In the entries below, the lines from the one with "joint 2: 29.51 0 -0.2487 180" through the one with "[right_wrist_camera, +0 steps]" are to be copied exactly; both ends count.

__INFORMATION SUPPLIED__:
★ ★ ★

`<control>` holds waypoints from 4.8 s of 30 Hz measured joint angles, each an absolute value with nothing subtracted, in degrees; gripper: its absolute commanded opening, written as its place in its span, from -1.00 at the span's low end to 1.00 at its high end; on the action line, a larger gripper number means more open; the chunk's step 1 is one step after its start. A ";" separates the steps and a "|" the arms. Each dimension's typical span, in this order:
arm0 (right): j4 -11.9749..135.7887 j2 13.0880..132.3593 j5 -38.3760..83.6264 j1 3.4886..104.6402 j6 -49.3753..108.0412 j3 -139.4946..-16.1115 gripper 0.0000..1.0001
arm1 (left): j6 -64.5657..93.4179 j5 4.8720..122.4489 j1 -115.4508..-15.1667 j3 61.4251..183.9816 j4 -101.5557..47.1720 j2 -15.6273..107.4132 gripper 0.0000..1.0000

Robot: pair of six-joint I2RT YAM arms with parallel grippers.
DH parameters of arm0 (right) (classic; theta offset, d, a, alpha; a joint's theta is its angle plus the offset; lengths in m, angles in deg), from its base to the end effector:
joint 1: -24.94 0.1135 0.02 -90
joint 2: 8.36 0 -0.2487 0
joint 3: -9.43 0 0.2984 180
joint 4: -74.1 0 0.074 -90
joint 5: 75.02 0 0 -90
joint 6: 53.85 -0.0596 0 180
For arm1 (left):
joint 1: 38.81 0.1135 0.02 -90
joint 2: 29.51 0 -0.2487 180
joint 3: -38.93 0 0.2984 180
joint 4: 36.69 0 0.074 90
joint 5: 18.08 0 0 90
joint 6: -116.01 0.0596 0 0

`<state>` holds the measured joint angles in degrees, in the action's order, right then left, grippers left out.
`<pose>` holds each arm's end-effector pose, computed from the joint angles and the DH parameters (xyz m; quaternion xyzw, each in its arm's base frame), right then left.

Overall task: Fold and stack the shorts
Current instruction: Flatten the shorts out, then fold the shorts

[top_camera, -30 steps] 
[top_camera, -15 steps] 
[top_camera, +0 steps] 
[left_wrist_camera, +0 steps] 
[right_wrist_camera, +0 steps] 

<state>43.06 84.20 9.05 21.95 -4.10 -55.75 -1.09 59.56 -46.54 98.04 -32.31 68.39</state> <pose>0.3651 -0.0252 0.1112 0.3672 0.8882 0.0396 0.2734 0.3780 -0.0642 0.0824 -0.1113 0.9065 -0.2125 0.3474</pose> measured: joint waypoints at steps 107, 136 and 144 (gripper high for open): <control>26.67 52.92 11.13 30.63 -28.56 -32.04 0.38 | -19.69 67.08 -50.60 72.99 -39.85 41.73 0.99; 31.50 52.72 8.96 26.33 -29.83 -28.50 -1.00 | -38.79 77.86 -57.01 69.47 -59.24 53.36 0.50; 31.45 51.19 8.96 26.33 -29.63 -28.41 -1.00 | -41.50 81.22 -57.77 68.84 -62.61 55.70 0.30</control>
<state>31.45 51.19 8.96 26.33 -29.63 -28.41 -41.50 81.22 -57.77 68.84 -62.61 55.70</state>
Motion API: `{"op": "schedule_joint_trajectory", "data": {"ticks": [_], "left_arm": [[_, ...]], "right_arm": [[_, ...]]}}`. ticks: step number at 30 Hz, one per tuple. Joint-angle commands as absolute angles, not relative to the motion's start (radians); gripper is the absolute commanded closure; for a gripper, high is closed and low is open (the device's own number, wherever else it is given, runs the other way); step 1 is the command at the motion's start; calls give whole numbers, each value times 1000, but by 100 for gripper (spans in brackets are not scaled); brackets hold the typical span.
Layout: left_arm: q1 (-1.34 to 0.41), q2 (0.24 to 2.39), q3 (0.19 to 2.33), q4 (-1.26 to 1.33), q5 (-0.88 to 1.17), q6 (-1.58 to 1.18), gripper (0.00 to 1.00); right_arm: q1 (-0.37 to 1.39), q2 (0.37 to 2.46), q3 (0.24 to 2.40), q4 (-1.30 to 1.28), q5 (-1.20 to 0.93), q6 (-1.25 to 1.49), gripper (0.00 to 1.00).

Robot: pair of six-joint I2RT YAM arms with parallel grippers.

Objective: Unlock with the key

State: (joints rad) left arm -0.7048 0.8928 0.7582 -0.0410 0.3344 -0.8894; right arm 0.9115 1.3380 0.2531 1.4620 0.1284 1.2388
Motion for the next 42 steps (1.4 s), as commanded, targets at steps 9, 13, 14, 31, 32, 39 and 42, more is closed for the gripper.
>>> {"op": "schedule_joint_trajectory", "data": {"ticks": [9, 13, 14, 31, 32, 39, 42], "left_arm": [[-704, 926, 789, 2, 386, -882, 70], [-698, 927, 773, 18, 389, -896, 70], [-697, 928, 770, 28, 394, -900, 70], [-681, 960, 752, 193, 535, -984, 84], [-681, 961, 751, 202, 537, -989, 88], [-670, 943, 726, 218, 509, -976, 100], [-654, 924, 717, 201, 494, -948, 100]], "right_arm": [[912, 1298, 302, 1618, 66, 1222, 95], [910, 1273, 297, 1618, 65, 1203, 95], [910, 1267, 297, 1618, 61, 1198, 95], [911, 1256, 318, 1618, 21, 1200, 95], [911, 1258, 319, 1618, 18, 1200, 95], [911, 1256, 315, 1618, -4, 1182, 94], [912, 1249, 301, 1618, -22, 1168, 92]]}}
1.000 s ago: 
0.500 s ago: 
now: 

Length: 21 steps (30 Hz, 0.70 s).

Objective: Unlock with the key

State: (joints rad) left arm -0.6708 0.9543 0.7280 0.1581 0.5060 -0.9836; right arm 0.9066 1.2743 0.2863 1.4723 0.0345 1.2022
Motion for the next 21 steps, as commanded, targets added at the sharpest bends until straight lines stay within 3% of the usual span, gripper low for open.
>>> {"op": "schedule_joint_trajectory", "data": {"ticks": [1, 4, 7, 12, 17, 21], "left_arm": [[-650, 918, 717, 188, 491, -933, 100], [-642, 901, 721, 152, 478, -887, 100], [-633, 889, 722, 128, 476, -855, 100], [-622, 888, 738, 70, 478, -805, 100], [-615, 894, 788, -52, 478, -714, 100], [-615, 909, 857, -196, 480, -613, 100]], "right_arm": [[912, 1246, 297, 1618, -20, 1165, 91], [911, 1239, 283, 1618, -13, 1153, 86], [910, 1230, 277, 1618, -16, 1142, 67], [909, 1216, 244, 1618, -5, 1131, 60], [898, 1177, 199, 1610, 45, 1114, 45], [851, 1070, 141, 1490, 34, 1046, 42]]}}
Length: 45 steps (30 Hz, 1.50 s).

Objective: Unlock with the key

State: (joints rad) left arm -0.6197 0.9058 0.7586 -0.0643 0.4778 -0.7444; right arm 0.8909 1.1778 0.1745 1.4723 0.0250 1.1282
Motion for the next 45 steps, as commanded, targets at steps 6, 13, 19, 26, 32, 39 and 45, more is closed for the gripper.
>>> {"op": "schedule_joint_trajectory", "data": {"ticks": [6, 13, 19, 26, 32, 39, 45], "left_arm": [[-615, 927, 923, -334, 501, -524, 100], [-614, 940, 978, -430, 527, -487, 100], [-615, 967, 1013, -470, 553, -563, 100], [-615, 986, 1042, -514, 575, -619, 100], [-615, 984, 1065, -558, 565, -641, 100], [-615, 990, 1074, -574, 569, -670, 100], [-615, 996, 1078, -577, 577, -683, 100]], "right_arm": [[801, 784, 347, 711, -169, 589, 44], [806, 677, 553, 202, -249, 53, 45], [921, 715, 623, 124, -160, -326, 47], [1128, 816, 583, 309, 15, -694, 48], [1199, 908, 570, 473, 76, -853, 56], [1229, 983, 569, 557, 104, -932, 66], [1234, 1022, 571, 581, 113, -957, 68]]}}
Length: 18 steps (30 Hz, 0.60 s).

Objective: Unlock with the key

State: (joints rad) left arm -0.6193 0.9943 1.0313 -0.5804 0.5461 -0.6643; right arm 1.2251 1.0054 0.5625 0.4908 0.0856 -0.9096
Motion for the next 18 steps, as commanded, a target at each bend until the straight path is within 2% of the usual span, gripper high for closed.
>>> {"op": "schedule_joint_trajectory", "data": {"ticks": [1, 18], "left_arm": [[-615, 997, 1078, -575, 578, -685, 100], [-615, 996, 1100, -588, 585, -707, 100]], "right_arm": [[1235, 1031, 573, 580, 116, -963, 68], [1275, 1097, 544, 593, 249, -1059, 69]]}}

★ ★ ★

__EXERCISE RESULT__:
joint 2: 29.51 0 -0.2487 180
joint 3: -38.93 0 0.2984 180
joint 4: 36.69 0 0.074 90
joint 5: 18.08 0 0 90
joint 6: -116.01 0.0596 0 0

`<state>` holds the measured joint angles in degrees, in the action's order, right then left, grippers left out.
`<pose>` holds each arm's end-effector pose, computed from the joint angles and the DH parameters (xyz m; quaternion xyzw, each in its arm's base frame), right then left.

Overall task: Fold and stack the shorts
Current instruction: Flatten the shorts out, then fold the shorts

[top_camera, -30 steps] 
[top_camera, -15 steps] 
[top_camera, +0 steps] 
[left_wrist_camera, +0 steps] 
[right_wrist_camera, +0 steps] 

Nothing else remains for this exercise.